How to Automate HTML-to-PDF Conversions

1. Overview

In this article, we’ll first introduce the characteristics of HTML documents and PDF documents as the basis. We’ll then propose the necessity and the feasibility of conversions from the HTML document format to the PDF document format. Lastly, we’ll study various command-line tools to realize HTML-to-PDF conversions.

2. HTML vs. PDF Document Format

HTML (HyperText Markup Language) is the code that is used to structure a web page and its content.

PDF, as we know, stands for “portable document format”. A file in PDF format is useful when we need to save files that cannot be modified but still need to be easily shared and printed. Therefore, PDF format allows pages – that is, a fixed layout of text and graphics – to be shared with total fidelity to the author’s intent. The need for a shareable electronic document drove the fundamental design of PDF.

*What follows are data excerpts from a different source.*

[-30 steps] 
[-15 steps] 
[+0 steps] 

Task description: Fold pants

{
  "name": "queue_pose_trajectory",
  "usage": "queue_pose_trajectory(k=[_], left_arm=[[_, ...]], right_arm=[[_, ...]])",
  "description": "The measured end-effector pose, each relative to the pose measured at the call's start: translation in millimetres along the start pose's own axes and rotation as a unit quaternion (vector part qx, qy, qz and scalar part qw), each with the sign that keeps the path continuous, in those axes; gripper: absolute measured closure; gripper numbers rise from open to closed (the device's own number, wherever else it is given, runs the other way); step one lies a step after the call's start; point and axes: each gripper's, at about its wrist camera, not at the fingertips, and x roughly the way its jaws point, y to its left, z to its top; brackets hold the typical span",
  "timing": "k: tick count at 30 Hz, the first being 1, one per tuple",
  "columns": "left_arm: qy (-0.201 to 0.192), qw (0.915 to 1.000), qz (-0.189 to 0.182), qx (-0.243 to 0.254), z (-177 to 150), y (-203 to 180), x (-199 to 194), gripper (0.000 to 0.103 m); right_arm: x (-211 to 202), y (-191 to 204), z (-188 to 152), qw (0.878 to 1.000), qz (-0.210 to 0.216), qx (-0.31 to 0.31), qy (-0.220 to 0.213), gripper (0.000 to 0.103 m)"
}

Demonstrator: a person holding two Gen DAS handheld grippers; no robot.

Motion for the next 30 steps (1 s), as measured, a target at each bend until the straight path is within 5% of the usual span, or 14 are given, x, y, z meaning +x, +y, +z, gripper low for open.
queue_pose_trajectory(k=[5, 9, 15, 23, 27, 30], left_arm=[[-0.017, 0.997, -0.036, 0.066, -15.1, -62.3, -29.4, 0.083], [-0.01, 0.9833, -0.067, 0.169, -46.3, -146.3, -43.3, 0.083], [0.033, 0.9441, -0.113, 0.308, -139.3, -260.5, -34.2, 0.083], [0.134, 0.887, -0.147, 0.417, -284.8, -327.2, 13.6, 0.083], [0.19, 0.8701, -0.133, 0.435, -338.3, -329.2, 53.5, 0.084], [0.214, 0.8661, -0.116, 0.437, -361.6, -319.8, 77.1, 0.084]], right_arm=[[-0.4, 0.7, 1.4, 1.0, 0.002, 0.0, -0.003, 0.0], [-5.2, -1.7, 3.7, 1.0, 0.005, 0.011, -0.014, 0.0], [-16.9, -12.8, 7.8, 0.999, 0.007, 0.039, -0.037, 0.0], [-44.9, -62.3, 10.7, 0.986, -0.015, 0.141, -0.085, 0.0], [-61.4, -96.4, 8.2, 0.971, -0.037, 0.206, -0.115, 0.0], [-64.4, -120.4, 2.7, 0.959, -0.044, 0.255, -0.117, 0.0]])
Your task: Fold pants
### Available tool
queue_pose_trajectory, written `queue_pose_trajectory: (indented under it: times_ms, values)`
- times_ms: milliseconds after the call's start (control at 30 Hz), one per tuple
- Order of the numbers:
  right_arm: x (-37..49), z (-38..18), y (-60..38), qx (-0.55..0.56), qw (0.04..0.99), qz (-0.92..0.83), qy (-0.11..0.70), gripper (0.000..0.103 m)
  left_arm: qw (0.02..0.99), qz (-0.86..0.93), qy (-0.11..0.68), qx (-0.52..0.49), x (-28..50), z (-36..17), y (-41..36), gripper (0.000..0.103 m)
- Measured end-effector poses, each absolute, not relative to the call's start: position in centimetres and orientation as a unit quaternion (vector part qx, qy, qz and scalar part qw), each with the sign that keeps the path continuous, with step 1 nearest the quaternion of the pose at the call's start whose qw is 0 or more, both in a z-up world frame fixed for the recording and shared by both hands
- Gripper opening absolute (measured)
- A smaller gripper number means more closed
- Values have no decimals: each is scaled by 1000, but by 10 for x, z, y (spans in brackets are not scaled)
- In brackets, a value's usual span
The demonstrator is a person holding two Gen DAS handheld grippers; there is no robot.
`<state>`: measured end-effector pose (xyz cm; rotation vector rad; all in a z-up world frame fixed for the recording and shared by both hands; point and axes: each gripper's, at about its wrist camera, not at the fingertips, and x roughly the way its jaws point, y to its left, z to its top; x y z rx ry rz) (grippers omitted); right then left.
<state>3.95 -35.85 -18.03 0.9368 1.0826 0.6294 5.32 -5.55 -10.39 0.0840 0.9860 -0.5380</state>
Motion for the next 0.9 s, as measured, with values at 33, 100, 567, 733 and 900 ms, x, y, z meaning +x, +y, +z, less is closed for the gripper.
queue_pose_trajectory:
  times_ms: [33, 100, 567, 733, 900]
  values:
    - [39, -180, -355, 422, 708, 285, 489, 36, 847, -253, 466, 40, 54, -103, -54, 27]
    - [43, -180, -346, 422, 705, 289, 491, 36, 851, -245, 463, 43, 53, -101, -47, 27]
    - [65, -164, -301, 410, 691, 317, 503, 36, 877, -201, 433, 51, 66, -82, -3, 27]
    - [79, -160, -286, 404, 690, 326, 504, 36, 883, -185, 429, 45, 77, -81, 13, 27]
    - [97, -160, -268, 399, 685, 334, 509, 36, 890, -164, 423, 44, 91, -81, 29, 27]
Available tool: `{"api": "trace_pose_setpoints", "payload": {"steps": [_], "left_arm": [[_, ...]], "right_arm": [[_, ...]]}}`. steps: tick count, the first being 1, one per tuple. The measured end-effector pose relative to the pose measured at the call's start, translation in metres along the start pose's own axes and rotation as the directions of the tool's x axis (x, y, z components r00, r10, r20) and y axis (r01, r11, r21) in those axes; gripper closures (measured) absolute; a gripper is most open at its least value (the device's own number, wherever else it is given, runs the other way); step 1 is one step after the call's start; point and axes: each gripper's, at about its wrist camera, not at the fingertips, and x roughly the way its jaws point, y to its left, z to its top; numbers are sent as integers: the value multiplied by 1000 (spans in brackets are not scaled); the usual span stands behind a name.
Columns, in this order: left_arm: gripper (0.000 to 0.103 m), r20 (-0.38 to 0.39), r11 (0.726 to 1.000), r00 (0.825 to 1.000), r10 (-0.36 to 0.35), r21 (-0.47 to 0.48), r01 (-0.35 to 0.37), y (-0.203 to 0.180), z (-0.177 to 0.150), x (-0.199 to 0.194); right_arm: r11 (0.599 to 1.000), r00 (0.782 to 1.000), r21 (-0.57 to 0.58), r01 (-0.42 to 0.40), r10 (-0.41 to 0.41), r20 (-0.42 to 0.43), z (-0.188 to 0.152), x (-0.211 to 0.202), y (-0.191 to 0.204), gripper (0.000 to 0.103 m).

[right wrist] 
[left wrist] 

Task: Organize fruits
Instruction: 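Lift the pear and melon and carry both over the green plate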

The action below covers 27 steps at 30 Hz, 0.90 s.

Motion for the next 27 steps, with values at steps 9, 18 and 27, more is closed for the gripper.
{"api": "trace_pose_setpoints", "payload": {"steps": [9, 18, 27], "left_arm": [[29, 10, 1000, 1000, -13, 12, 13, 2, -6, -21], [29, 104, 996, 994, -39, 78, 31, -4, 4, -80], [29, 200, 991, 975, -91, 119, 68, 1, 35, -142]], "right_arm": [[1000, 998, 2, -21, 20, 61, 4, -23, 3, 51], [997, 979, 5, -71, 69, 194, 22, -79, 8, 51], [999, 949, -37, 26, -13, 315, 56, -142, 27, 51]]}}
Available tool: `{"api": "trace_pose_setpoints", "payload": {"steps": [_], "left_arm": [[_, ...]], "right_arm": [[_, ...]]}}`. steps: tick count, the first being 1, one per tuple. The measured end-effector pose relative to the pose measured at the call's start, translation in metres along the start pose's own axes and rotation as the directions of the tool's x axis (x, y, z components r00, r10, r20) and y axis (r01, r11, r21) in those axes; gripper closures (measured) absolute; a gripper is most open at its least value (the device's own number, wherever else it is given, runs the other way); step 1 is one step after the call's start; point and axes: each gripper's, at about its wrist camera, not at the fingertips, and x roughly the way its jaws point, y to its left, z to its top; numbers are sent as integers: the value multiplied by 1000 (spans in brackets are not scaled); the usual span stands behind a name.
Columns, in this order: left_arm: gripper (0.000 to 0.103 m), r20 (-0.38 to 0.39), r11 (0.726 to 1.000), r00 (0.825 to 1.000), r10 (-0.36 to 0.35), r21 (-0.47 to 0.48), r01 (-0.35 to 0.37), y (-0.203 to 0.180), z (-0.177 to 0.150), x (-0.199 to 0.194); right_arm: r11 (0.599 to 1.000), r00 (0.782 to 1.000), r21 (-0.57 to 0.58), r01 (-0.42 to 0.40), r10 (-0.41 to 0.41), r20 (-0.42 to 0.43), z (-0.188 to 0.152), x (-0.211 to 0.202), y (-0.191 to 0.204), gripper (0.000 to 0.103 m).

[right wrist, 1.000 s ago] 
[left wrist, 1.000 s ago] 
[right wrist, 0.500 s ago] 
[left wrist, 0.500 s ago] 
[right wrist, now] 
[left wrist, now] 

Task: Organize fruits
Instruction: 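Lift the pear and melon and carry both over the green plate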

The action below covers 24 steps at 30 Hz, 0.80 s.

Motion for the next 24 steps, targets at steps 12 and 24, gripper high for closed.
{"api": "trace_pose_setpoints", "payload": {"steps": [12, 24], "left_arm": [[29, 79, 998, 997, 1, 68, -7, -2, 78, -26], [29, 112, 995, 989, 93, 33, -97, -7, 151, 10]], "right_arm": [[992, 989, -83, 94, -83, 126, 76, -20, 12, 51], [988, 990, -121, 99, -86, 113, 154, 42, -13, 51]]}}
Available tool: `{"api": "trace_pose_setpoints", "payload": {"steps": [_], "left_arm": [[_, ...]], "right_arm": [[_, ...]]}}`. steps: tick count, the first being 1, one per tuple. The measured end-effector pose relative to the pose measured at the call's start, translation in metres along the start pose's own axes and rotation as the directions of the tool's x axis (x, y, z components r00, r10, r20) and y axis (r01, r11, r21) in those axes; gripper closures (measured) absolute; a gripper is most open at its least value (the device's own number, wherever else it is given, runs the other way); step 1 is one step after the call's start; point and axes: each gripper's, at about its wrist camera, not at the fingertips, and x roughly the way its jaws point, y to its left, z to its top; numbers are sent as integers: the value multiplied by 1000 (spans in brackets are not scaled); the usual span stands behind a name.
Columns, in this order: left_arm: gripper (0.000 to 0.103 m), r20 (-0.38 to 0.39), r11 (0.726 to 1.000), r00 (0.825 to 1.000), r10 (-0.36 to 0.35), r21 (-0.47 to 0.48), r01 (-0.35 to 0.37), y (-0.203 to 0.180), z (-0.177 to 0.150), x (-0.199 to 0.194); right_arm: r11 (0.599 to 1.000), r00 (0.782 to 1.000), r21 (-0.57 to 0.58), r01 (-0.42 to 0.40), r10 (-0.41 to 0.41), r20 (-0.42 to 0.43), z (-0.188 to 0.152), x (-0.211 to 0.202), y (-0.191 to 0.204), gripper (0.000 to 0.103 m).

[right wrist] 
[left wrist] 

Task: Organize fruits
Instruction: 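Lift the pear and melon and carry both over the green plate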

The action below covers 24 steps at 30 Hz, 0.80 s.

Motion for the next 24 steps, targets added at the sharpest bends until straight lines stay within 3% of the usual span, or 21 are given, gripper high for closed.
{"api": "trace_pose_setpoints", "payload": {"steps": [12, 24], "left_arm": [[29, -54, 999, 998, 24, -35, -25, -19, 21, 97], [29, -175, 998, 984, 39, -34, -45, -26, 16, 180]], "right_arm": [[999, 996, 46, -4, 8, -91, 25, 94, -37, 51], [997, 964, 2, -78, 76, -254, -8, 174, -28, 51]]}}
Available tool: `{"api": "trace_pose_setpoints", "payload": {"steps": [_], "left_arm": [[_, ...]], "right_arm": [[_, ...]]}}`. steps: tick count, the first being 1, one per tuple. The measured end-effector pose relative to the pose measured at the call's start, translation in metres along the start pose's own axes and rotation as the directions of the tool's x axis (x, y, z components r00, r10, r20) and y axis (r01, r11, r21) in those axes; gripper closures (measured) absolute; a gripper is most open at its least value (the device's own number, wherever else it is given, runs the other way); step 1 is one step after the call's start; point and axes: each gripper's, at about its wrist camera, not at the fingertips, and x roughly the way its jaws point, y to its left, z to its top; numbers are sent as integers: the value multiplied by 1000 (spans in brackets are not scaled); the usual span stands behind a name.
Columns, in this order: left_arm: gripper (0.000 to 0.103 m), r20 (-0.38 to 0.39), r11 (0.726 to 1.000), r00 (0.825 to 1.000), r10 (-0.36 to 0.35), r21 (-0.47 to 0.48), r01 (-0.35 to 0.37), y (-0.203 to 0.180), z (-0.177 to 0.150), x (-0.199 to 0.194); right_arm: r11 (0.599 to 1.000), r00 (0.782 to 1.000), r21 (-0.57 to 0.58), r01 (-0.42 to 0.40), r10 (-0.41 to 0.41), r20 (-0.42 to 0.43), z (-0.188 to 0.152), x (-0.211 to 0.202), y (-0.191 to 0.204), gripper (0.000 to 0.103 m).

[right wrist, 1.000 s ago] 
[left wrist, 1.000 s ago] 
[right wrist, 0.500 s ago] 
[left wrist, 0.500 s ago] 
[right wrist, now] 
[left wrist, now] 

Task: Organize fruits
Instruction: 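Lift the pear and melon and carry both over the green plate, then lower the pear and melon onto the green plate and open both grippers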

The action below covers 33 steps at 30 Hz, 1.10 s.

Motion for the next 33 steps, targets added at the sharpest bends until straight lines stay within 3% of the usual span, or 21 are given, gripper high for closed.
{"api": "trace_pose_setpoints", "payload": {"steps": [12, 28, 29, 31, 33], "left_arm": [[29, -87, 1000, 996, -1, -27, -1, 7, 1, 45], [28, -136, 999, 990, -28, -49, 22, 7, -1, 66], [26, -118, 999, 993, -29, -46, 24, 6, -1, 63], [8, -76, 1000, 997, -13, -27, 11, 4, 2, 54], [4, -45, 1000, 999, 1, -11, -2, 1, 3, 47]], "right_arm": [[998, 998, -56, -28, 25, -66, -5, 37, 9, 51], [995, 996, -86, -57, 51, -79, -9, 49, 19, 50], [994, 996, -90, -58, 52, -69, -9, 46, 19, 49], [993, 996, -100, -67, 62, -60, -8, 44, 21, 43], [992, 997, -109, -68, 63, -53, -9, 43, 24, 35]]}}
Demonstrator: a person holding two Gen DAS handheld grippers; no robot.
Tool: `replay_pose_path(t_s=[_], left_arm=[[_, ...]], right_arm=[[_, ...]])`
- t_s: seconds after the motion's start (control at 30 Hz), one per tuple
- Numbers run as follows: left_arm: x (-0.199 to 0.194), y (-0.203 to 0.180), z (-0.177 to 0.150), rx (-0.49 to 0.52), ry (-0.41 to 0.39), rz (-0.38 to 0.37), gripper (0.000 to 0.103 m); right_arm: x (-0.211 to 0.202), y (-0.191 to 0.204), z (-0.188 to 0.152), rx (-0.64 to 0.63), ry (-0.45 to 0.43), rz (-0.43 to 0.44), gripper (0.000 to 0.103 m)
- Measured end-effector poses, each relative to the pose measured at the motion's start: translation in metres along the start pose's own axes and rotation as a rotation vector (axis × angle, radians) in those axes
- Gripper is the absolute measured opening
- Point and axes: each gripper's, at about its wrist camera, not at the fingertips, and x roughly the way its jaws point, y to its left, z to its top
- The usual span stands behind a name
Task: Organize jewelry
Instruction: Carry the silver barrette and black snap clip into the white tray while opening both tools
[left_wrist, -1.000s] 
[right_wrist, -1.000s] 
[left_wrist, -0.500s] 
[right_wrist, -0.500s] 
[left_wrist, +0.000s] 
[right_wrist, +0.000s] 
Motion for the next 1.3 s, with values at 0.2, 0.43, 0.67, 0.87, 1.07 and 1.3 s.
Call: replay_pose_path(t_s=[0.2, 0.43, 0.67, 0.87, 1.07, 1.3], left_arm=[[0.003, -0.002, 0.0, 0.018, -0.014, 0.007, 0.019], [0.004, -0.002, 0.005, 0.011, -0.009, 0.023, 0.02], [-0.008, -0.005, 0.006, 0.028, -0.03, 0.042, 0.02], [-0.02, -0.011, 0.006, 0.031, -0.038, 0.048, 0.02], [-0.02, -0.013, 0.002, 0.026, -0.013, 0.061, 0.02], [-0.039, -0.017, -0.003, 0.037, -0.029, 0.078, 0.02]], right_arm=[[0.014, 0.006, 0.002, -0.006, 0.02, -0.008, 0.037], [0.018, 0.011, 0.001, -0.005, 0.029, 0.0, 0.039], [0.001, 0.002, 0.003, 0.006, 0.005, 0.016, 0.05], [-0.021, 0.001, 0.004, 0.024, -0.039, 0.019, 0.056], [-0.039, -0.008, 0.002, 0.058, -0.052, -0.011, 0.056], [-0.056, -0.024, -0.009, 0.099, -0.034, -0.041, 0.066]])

3. Tools Comprehending HTML-to-PDF Conversions

So, how we do go from HTML to PDF? Unless we have Adobe Acrobat or another PDF creation program, it can be hard to convert HTML to PDF. Let’s discuss tools that give us a way to realize HTML-to-PDF conversions.

3.1. wkhtmltopdf

wkhtmltopdf is a simple and effective open-source command-line shell utility that enables users to convert any given HTML (web page) to a PDF document.

Let’s look at the syntax for running wkhtmltopdf with some of its more widely used options:

$ wkhtmltopdf --margin-bottom 20mm --margin-top 20mm --minimum-font-size 16mm ...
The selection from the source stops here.